According to another aspect of the embodiment of the present invention, there is further provided a nonvolatile storage medium, where the nonvolatile storage medium includes a stored program, and when the program runs, the program controls a device in which the nonvolatile storage medium is located to execute a motion rule identifying method based on multiple wide angles.

Specifically, the method comprises the following steps: collecting wide-angle image data through high-precision equipment; marking the wide-angle image data according to a preset marking rule to obtain marked image data; performing angle division operation on the marked image data to obtain divided image data; and extracting characteristic parameters in the divided image data, and inputting the characteristic parameters into a motion recognition model to obtain a recognition result. Optionally, the marking the wide-angle image data according to a preset marking rule, and obtaining marked image data includes: generating the preset marking rule according to the wide-angle requirement of the user; each of the wide-angle image data is marked using the preset marking rule. Optionally, the performing the angle division operation on the marker image data to obtain divided image data includes: and dividing the marked image data according to the wide angle type to obtain divided image data. Optionally, before the extracting the characteristic parameters in the divided image data and inputting the characteristic parameters into the motion recognition model to obtain a recognition result, the method further includes: training the motion recognition model based on historical motion recognition data.

According to another aspect of the embodiment of the present invention, there is also provided an electronic device including a processor and a memory; the memory stores computer readable instructions, and the processor is configured to execute the computer readable instructions, where the computer readable instructions execute a multi-wide angle based motion rule recognition method when executed.

Specifically, the method comprises the following steps: collecting wide-angle image data through high-precision equipment; marking the wide-angle image data according to a preset marking rule to obtain marked image data; performing angle division operation on the marked image data to obtain divided image data; and extracting characteristic parameters in the divided image data, and inputting the characteristic parameters into a motion recognition model to obtain a recognition result. Optionally, the marking the wide-angle image data according to a preset marking rule, and obtaining marked image data includes: generating the preset marking rule according to the wide-angle requirement of the user; each of the wide-angle image data is marked using the preset marking rule. Optionally, the performing the angle division operation on the marker image data to obtain divided image data includes: and dividing the marked image data according to the wide angle type to obtain divided image data.
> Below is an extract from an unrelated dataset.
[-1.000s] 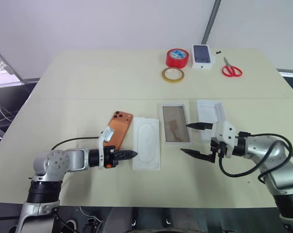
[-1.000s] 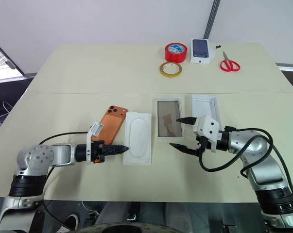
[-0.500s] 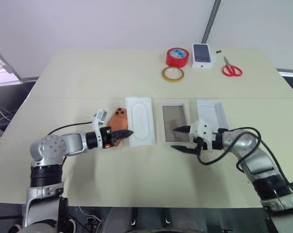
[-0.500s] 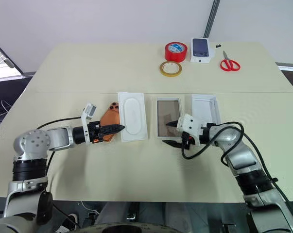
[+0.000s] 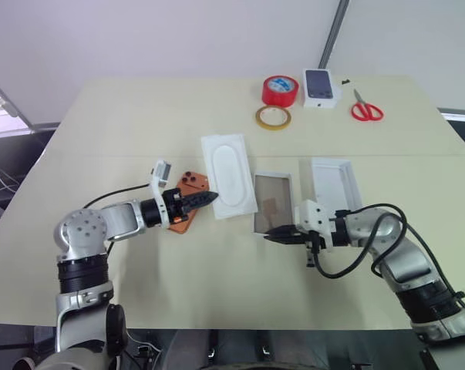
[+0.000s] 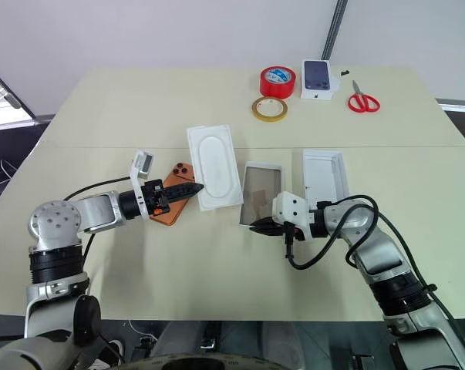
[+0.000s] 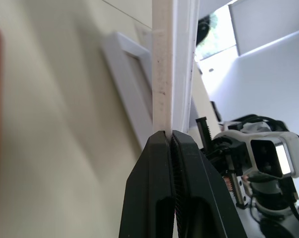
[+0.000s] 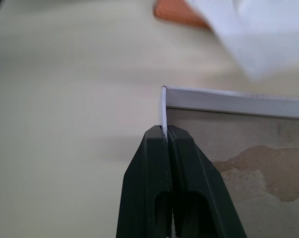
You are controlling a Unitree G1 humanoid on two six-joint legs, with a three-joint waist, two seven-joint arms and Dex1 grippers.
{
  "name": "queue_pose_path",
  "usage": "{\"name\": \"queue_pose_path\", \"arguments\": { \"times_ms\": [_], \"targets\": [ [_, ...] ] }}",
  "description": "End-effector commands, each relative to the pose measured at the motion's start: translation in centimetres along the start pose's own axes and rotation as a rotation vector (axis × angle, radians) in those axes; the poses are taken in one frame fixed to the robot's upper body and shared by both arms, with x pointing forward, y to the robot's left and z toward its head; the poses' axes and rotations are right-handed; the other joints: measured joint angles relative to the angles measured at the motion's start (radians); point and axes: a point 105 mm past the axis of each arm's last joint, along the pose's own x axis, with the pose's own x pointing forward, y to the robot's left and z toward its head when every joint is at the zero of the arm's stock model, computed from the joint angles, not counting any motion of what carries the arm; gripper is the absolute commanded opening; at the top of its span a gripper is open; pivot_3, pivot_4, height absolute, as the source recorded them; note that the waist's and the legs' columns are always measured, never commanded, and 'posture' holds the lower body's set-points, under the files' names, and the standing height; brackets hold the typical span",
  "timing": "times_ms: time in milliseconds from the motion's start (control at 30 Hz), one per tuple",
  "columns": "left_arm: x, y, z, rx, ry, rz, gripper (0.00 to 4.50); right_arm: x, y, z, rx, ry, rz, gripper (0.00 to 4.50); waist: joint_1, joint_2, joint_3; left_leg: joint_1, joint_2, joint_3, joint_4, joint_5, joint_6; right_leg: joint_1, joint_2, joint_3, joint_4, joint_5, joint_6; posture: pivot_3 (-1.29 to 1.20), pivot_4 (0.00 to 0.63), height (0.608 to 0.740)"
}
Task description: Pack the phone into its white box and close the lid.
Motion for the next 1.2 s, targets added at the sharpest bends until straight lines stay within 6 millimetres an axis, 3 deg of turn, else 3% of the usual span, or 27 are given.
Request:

Optionally, before the extracting the characteristic parameters in the divided image data and inputting the characteristic parameters into the motion recognition model to obtain a recognition result, the method further includes: training the motion recognition model based on historical motion recognition data.

The foregoing embodiment numbers of the present invention are merely for the purpose of description, and do not represent the advantages or disadvantages of the embodiments.

In the foregoing embodiments of the present invention, the descriptions of the embodiments are emphasized, and for a portion of this disclosure that is not described in detail in this embodiment, reference is made to the related descriptions of other embodiments.

In the several embodiments provided in the present application, it should be understood that the disclosed technology content may be implemented in other manners. The above-described embodiments of the apparatus are merely exemplary, and the division of the units, for example, may be a logic function division, and may be implemented in another manner, for example, a plurality of units or components may be combined or may be integrated into another system, or some features may be omitted, or not performed. Alternatively, the coupling or direct coupling or communication connection shown or discussed with each other may be through some interfaces, units or modules, or may be in electrical or other forms.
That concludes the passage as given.